Thursday, September 29, 2011

Little Blessings

I had a gloomy start to the day, filled with rainy weather, a screaming infant, and fighting siblings. I was ready to throw in the towel and it wasn't even 10 o'clock yet. Sound familiar?? But just as I was about to throw my hands up and say "I'm done.", I walked into the living room and saw this...

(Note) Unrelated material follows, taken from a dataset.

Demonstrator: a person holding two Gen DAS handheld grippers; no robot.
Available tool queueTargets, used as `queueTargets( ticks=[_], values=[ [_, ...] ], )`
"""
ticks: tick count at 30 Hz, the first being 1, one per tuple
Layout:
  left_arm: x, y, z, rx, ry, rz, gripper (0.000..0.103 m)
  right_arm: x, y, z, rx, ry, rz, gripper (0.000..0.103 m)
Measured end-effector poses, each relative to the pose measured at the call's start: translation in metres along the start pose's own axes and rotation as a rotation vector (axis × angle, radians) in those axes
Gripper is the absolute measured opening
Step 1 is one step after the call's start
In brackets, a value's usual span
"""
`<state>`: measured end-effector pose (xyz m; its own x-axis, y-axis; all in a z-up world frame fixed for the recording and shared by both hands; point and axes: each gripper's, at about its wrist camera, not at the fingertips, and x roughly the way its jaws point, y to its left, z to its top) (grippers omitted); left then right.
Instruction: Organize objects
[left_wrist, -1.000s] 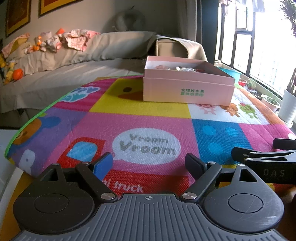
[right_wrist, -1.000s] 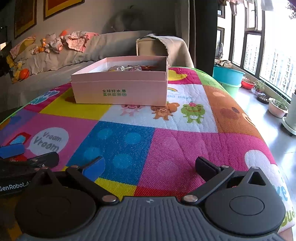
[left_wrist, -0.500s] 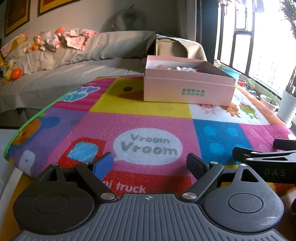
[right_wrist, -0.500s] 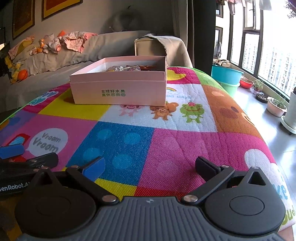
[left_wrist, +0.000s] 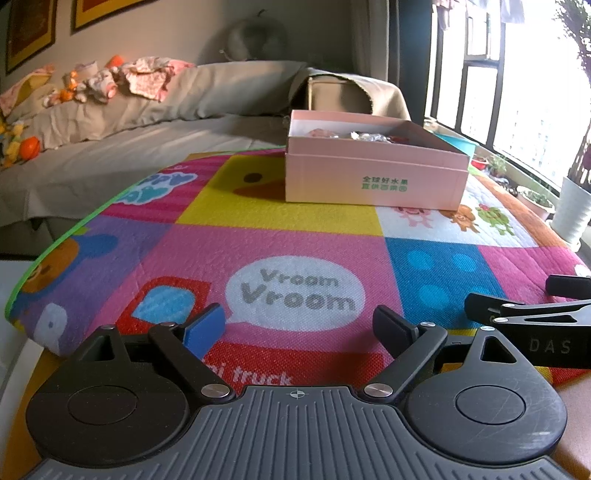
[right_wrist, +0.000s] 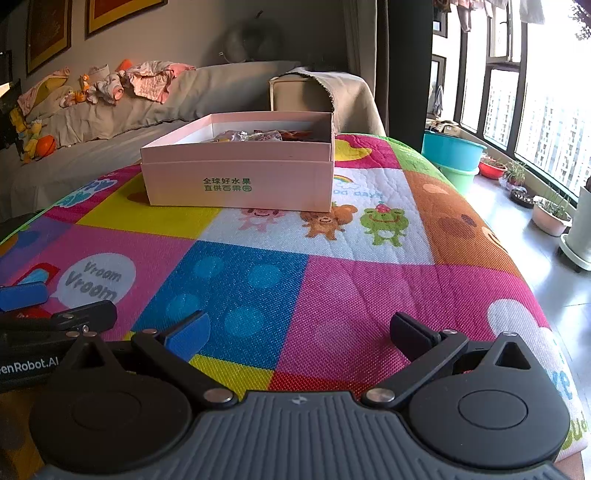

They were all sitting there playing together so happily and just loving being together. At that moment, nothing else mattered. I grabbed my camera and quickly captured this moment (because it didn't last long!). I also tucked it away in my heart for future reference. What a beautiful picture:)
My children can be my biggest source of frustration, but they can also be one of my biggest sources of joy! They make me laugh, cry, pull my hair out, and melt with love- sometimes all at once! Eleven and a half years ago, I was told I may likely never be able to bear my own children. Eleven and a half years ago was when I first started my life-long battle with cancer. Well, obviously those doctors were wrong and God proved His power is mightier than anything- even cancer! My children are a daily reminder of God's faithfulness and grace. All I ever wanted was to be a mother. I am "living the dream" so to speak- even though most days are far from glorious. I feel so blessed though, that the Lord would choose me to raise and teach these beautiful children! I am definitely not worthy of that honor. And on the days where I'm ready to throw in the towel, I need to remind myself that it IS an honor to be their mother. Thank you Lord for constant reminders of your goodness and for little blessings!

1 comment:

  1. Heather, I can totally relate! Today was one of those days for us too; must have had something to do with the weather! What an adorable photo though!!!

    I am so thrilled to be learning more about you through your blog. I never knew about your cancer or the fact that they said you couldn't have children! Praise God!!!!!